I hate going to sleep at night with a lump in my throat. Or hands that ache so much that I have to tightly clench them. Or a heart that feels like it is empty.
I want to be the person I can’t seem to be. I know there are a million things I need to be doing to change my life but I just can’t seem to do them. I lack motivation in anything. I haven’t even been sewing anymore. I’m not even really looking forward to our holiday next month, although it is badly needed. Instead I’m just pissed off that we have spent so much money on it and have maxed our credit card and have a loan to pay off.
I cannot keep up with the housework.
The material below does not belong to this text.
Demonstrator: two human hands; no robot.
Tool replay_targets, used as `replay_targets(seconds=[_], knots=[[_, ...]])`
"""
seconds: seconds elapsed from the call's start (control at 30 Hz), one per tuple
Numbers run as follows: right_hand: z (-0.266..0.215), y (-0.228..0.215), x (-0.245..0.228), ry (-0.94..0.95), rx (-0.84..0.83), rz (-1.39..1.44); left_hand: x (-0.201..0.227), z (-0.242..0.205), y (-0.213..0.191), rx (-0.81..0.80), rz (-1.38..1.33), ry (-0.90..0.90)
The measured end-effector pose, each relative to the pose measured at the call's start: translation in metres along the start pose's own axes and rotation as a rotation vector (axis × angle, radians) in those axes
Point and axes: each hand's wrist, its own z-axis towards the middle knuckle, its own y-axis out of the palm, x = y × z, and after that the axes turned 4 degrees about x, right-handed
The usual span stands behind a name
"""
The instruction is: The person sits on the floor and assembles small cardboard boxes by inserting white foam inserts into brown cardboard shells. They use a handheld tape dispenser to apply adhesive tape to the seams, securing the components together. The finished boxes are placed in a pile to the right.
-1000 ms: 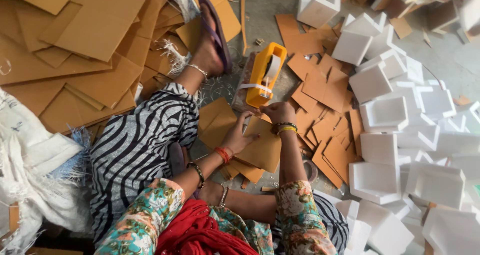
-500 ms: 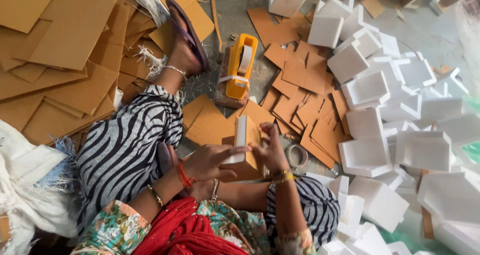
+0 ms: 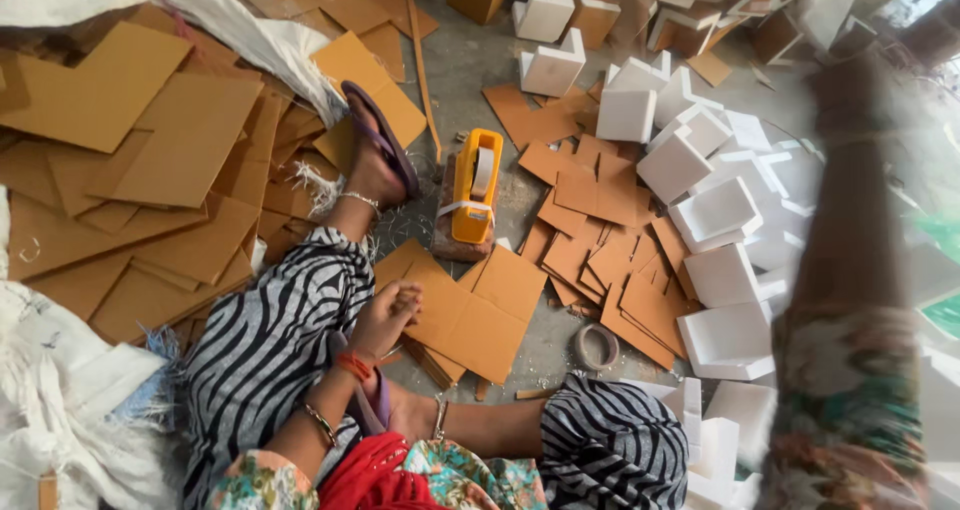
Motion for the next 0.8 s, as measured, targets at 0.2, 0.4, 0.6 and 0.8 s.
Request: replay_targets(seconds=[0.2,0.4,0.6,0.8], knots=[[0.001,0.018,0.035,-0.023,0.098,-0.082,-0.001,-0.01,0.005,0.027,0.493,0.187],[-0.145,-0.08,0.242,0.545,0.543,-0.337,0.012,-0.024,0.021,-0.156,0.611,0.009],[-0.436,-0.204,0.354,1.55,0.878,-0.432,-0.001,-0.025,0.025,-0.223,0.636,0.056],[-0.448,-0.134,0.334,1.827,0.761,-0.531,-0.029,-0.017,0.028,-0.066,0.817,-0.024]])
Every day I spend so long tidying up, doing washing, dishes etc…yet it still looks like a tornado has gone through it. No one else seems to care or to be bothered helping.
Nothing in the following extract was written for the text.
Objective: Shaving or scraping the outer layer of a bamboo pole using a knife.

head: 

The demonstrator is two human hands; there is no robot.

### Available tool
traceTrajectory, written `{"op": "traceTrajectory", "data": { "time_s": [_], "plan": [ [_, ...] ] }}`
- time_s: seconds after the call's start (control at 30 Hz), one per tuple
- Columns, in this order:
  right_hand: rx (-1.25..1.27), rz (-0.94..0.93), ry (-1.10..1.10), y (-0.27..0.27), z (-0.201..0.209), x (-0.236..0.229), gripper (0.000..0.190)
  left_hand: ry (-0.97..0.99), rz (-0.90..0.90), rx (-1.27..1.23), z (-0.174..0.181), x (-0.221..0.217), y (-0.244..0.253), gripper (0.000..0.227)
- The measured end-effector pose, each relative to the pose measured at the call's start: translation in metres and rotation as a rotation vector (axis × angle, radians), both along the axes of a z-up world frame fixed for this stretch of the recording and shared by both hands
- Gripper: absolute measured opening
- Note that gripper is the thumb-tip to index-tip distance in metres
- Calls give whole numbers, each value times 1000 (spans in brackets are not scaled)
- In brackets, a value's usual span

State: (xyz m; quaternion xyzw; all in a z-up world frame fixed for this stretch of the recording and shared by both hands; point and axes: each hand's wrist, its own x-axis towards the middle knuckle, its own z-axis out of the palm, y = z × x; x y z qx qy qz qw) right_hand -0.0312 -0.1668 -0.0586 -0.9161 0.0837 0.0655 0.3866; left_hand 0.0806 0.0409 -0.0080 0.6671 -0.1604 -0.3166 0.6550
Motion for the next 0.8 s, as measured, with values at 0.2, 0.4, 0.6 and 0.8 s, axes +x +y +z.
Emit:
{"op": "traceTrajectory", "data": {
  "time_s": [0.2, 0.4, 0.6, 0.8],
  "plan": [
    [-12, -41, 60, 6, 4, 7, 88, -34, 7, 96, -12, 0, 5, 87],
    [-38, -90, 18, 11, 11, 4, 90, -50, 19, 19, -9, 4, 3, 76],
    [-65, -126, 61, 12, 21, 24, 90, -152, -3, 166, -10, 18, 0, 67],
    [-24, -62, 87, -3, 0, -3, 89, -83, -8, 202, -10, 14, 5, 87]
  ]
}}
I spend so long taking care of everyone else and I don’t have any time for myself. I have been trying to keep up with hubby’s washing while he has been on this new job (so much so that I haven’t been doing my own as much), making dinners a lot earlier than I had previously done (think eating at 6;30-7 instead of 8-9), I’ve been trying to get up with him in the mornings before he goes to work but it is friggen hard for me most days to even have the willpower to get up and then he gets shitty at me if I don’t get up. Last night he told me that I was meant to be getting dinners on earlier…..last night we ate at around 7, and that was because I vacuumed the entire house before cooking, after I worked half the day and looked after H for the other part. (He got home, had a shower, left all his dirty clothes on the floor, sat on the couch and ate chocolate and left the wrapper there so I had to nag at him to get him to put them away). So sorry for not having a three course meal on the table when his lordship walks through the door at 5.30. So sorry I’m not a 1950’s housewife. I’m not, and I never will be.
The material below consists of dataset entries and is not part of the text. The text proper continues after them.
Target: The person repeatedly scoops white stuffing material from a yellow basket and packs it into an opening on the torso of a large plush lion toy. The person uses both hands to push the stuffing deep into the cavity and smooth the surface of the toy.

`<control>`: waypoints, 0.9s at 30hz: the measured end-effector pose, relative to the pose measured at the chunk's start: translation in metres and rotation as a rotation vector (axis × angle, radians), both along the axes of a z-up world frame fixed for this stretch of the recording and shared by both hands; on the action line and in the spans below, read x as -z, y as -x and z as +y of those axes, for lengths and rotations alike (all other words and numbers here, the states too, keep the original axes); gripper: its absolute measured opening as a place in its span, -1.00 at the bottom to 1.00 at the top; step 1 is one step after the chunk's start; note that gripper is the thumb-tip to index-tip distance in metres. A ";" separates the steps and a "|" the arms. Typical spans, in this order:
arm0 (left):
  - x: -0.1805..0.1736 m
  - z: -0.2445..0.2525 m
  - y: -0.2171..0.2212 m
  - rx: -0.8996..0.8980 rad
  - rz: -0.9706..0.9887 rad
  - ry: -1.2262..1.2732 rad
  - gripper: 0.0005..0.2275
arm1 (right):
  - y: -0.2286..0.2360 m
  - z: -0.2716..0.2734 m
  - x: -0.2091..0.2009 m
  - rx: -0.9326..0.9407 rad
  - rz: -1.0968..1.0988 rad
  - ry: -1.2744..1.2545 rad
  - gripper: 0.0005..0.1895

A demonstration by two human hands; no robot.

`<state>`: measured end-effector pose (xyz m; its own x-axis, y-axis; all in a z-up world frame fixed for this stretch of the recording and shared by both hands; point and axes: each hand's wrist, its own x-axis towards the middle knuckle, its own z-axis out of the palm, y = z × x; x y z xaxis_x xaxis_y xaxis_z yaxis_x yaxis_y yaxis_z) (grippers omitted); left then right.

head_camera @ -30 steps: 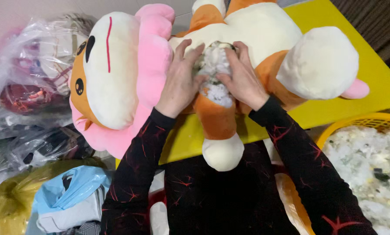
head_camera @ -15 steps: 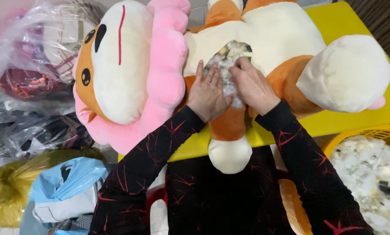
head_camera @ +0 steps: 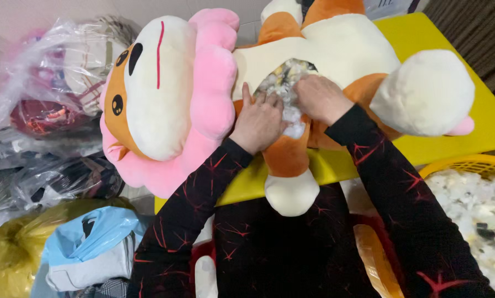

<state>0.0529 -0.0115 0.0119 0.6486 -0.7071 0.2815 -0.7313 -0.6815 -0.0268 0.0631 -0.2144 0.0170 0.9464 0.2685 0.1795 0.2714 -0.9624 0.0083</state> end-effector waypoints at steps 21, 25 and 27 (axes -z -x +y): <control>-0.007 -0.125 0.169 0.371 0.333 0.012 -0.64 | 0.451 -0.299 0.061 0.942 0.346 -0.173 -0.43; 0.006 -0.192 0.226 0.796 0.423 0.161 -0.56 | 0.509 -0.317 0.106 1.056 0.524 -0.117 -0.25; 0.013 -0.213 0.240 0.884 0.466 0.153 -0.55 | 0.528 -0.305 0.112 1.147 0.614 -0.174 -0.16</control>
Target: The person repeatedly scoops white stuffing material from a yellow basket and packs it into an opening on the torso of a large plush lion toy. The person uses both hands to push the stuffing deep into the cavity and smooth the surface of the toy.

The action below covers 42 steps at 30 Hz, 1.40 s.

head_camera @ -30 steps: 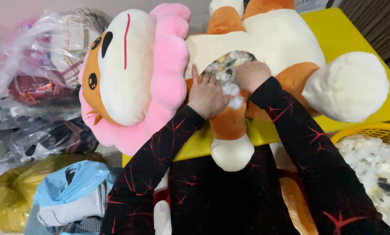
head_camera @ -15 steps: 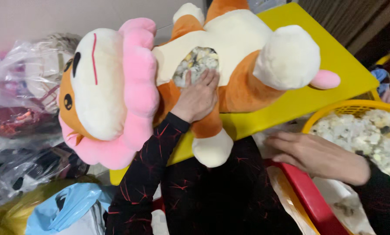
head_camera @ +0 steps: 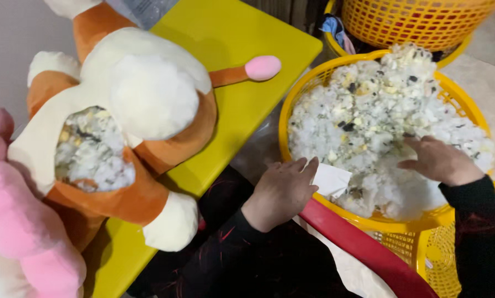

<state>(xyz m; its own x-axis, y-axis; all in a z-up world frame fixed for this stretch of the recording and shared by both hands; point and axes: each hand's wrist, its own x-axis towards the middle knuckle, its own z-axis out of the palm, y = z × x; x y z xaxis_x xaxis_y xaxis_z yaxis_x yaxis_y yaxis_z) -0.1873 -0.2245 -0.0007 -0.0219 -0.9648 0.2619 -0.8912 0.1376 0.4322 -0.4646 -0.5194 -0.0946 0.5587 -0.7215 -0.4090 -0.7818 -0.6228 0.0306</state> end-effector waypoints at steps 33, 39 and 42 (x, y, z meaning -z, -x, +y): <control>0.090 -0.154 0.082 0.205 0.670 -0.003 -0.71 | -0.022 0.105 -0.108 -0.071 -0.931 0.185 -0.61; 0.112 -0.151 0.065 -0.057 1.094 -0.099 -0.78 | -0.024 0.084 -0.038 -0.085 -0.947 0.087 0.20; 0.103 -0.148 0.052 -0.112 1.072 0.081 -0.80 | -0.014 0.071 0.009 0.260 -0.509 -0.094 0.13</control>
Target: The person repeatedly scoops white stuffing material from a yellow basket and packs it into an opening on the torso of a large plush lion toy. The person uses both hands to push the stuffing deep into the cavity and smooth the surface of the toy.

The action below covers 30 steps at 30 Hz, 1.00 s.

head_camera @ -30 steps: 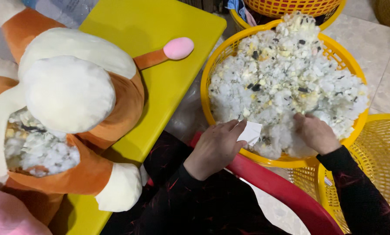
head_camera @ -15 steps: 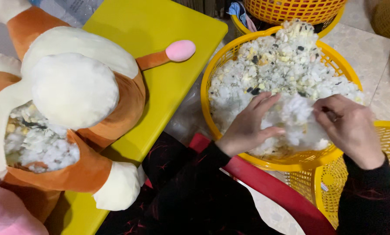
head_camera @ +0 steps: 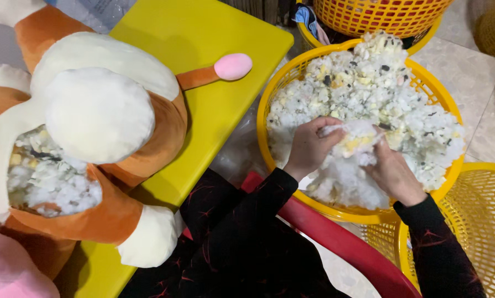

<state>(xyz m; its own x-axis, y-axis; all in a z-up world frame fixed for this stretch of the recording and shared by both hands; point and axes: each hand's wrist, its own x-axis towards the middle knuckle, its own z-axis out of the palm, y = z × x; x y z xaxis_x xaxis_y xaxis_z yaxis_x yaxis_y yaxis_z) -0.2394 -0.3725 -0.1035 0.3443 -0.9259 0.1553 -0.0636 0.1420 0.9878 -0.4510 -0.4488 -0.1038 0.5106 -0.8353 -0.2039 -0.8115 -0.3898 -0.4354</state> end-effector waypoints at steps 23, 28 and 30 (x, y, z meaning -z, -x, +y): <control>-0.066 0.016 -0.019 0.179 0.648 0.194 -0.74 | -0.020 -0.022 -0.038 -0.131 -0.018 0.391 -0.20; -0.079 0.047 -0.038 0.060 0.552 0.149 -0.70 | -0.012 -0.031 -0.053 -0.170 -0.040 0.535 0.09; -0.086 0.065 -0.046 0.012 0.476 0.134 -0.68 | -0.025 -0.017 -0.080 -0.111 -0.472 0.142 -0.11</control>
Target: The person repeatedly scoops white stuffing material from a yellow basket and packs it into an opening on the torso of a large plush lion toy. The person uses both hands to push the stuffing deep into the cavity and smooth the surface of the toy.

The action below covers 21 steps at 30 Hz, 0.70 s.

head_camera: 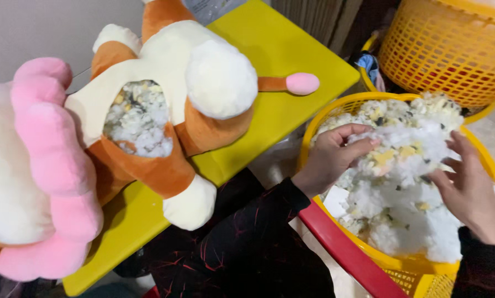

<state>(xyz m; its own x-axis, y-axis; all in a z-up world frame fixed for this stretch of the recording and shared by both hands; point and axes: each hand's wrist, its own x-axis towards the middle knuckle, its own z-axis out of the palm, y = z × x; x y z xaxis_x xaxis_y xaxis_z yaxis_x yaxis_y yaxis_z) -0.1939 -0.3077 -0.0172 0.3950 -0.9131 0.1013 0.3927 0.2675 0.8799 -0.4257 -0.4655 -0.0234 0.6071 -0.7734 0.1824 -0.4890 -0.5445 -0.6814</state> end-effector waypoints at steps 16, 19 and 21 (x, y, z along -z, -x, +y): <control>-0.076 0.277 -0.098 -0.800 -0.810 -0.028 -0.73 | -0.248 0.221 -0.083 -0.828 -0.573 0.281 -0.55; -0.073 0.297 -0.152 -1.087 -0.934 -0.198 -0.76 | -0.282 0.246 -0.074 -0.820 -0.700 0.310 -0.62; -0.070 0.297 -0.198 -1.232 -0.971 -0.277 -0.78 | -0.297 0.255 -0.070 -0.823 -0.773 0.303 -0.68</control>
I look after our daughter, run around after her and get whatever she wants, put her to bed every night etc. Most of the time I don’t even get a shower to myself, as I put her in there with me to save time and it is easier for me to wash her hair that way. Our sex life is basically non existent….well I still put out but I am not into it at all. I don’t even want to kiss him or anything. (well why would I want to have sex when he is constantly grumping at me for being a bitch and that I’m not doing anything for him and that I had promised I would change. Can’t he fucking see I’m trying?!) Everything is frustrating the shit out of me at the moment and I keep yelling, nagging and getting shitty at everything.
Yes he changed for me when I asked him to when I wanted to leave. The tables have turned now though. Apparently everything is my fault and I’m the bitch. And I need to change my attitude or HE doesn’t want to be with me anymore. I don’t even know what to say to that. He doesn’t realise what I’m feeling most of the time. He doesn’t realise that a lot of what he says to me really hurts. Like when I was excited about making up a website for my photography stuff and he got shitty and said that I was taking over his new hobby (long story). I had been wanting to do it FOREVER and he doesn’t realise how much of what he said hurt my feelings.
I really really don’t want to go on antidepressants. I want to try something natural first. I need to start walking more. There are some supplements I want to take, but I can’t yet because we don’t have any money.
I don’t like the person I have become. I don’t like the family we have become. I don’t want to feel like I don’t want to go home, or wake up in the morning.
Where the fuck is my normal life???
What is the point of being here and feeling like this.